- ENTRIES SHOWN -
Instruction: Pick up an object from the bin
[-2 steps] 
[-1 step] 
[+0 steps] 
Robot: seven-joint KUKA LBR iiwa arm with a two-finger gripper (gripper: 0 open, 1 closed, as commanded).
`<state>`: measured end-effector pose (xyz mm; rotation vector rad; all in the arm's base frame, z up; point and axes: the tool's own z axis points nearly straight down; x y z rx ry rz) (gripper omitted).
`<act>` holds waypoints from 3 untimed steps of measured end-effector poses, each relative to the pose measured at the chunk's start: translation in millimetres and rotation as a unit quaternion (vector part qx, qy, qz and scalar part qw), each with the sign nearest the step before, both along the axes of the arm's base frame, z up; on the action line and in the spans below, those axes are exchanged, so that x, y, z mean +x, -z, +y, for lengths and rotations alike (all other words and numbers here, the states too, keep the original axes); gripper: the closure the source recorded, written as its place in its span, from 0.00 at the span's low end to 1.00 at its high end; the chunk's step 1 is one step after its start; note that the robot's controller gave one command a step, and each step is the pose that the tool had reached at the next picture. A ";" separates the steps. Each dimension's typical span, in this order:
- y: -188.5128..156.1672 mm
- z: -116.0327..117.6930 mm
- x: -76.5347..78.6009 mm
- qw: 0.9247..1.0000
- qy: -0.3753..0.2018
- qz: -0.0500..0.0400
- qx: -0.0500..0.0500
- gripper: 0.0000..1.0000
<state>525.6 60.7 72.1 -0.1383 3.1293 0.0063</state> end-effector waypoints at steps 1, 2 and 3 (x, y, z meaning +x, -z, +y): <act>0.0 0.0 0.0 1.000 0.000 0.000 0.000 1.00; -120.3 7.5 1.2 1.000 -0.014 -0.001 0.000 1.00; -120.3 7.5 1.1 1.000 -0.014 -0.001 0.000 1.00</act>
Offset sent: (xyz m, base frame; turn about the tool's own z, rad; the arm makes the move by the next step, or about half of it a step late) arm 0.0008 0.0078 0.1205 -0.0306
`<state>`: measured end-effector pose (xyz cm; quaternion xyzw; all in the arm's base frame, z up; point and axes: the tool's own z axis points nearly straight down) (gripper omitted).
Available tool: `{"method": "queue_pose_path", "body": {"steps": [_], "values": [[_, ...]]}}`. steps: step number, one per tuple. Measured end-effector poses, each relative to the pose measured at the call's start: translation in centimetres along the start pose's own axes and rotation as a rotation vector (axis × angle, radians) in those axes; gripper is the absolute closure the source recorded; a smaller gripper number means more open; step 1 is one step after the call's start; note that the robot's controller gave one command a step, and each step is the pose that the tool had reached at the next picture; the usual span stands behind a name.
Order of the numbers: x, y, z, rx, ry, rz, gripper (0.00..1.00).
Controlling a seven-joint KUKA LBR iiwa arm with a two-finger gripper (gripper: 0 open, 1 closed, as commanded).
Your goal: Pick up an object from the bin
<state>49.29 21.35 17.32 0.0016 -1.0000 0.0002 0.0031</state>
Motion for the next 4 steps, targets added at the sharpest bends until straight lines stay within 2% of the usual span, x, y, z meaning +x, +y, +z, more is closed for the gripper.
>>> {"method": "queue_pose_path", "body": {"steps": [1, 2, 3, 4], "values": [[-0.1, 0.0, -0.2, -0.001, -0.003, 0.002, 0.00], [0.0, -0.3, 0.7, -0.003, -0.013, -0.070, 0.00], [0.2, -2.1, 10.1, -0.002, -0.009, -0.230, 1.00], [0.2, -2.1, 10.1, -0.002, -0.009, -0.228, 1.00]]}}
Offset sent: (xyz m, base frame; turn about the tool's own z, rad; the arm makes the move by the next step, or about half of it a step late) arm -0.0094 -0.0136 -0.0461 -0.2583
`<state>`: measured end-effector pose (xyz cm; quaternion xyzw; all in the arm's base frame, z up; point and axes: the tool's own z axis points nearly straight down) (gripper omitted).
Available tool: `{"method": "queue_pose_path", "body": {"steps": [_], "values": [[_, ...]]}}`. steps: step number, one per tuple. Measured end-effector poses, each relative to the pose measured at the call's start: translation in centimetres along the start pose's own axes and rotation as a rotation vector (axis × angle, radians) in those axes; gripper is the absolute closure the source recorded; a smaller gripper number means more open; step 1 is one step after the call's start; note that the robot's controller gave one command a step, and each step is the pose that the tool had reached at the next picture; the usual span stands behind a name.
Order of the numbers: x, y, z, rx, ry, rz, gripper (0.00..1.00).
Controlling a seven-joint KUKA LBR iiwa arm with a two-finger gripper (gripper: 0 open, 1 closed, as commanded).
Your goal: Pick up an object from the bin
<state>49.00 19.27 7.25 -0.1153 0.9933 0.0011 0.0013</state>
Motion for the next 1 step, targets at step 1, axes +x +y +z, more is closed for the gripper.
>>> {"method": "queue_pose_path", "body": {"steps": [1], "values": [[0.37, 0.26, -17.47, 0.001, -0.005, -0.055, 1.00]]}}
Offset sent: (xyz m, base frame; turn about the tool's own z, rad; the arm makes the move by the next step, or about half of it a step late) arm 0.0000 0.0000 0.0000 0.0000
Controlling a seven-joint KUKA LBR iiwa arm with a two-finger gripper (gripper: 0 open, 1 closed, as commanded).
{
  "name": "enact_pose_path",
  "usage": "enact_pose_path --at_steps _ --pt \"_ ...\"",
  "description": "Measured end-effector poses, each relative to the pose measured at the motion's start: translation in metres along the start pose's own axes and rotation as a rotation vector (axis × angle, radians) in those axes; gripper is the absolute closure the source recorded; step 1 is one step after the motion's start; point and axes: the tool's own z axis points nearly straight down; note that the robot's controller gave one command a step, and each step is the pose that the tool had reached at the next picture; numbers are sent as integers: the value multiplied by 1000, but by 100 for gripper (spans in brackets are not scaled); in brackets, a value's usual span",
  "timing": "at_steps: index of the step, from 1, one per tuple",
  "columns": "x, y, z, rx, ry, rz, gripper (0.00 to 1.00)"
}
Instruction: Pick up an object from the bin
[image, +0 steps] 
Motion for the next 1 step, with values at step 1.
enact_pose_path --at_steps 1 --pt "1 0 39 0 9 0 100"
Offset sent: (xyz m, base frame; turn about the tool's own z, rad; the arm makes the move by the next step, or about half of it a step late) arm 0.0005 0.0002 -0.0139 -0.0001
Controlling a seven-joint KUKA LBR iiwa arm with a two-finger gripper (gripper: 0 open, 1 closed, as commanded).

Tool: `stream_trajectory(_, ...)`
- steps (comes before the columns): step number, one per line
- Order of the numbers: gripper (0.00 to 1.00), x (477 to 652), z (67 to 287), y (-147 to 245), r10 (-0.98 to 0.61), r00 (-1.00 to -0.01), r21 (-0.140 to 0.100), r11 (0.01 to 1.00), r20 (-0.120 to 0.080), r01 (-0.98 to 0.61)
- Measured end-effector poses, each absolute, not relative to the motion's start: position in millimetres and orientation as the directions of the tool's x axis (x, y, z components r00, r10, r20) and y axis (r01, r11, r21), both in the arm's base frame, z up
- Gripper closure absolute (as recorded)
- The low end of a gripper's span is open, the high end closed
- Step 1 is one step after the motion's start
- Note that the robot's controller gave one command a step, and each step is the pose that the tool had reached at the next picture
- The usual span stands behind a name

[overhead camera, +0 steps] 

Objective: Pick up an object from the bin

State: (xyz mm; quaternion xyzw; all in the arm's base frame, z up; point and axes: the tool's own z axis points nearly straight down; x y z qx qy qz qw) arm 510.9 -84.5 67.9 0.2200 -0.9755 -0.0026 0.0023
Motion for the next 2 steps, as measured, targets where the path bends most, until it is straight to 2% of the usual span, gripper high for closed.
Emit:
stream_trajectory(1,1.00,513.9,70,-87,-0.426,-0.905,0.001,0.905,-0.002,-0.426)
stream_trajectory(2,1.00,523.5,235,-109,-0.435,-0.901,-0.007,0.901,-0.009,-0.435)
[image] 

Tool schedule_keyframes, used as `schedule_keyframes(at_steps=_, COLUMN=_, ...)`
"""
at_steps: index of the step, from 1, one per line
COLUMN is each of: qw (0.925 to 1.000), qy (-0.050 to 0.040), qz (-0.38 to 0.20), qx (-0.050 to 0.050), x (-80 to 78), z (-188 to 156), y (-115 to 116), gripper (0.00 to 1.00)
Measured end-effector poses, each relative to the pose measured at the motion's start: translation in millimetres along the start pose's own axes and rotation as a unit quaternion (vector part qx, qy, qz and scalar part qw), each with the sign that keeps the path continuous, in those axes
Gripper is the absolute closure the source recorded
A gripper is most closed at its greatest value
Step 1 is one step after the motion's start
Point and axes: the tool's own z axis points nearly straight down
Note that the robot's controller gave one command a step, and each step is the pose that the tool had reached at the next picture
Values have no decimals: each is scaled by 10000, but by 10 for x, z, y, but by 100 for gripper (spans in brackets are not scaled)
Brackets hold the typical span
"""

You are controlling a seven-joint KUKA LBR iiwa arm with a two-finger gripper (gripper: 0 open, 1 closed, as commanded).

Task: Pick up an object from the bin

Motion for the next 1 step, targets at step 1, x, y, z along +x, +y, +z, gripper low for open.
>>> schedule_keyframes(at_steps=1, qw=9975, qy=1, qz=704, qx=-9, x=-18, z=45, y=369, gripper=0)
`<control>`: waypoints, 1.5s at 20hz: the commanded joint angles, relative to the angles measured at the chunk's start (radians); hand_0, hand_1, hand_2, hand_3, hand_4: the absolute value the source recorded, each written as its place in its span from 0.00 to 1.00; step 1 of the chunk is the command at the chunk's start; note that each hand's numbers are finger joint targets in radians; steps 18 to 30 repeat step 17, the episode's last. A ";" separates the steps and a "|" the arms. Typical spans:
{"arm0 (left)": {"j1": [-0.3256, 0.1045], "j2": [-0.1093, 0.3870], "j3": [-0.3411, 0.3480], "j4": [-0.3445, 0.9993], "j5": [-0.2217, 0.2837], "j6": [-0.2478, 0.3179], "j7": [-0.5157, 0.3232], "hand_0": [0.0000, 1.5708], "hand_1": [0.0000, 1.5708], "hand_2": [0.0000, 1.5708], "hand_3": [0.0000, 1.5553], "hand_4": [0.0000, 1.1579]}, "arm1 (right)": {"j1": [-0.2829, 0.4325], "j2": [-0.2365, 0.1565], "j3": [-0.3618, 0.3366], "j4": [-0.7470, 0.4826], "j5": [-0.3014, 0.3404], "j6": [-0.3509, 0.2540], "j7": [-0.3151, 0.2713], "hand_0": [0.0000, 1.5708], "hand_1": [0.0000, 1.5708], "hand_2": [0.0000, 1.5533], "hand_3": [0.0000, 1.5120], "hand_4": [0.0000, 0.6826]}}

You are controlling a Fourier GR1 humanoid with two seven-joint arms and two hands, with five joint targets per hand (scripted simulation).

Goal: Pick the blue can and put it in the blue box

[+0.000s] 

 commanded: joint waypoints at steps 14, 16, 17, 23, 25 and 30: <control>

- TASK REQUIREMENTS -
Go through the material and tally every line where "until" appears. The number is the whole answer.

- RESPONSE -
2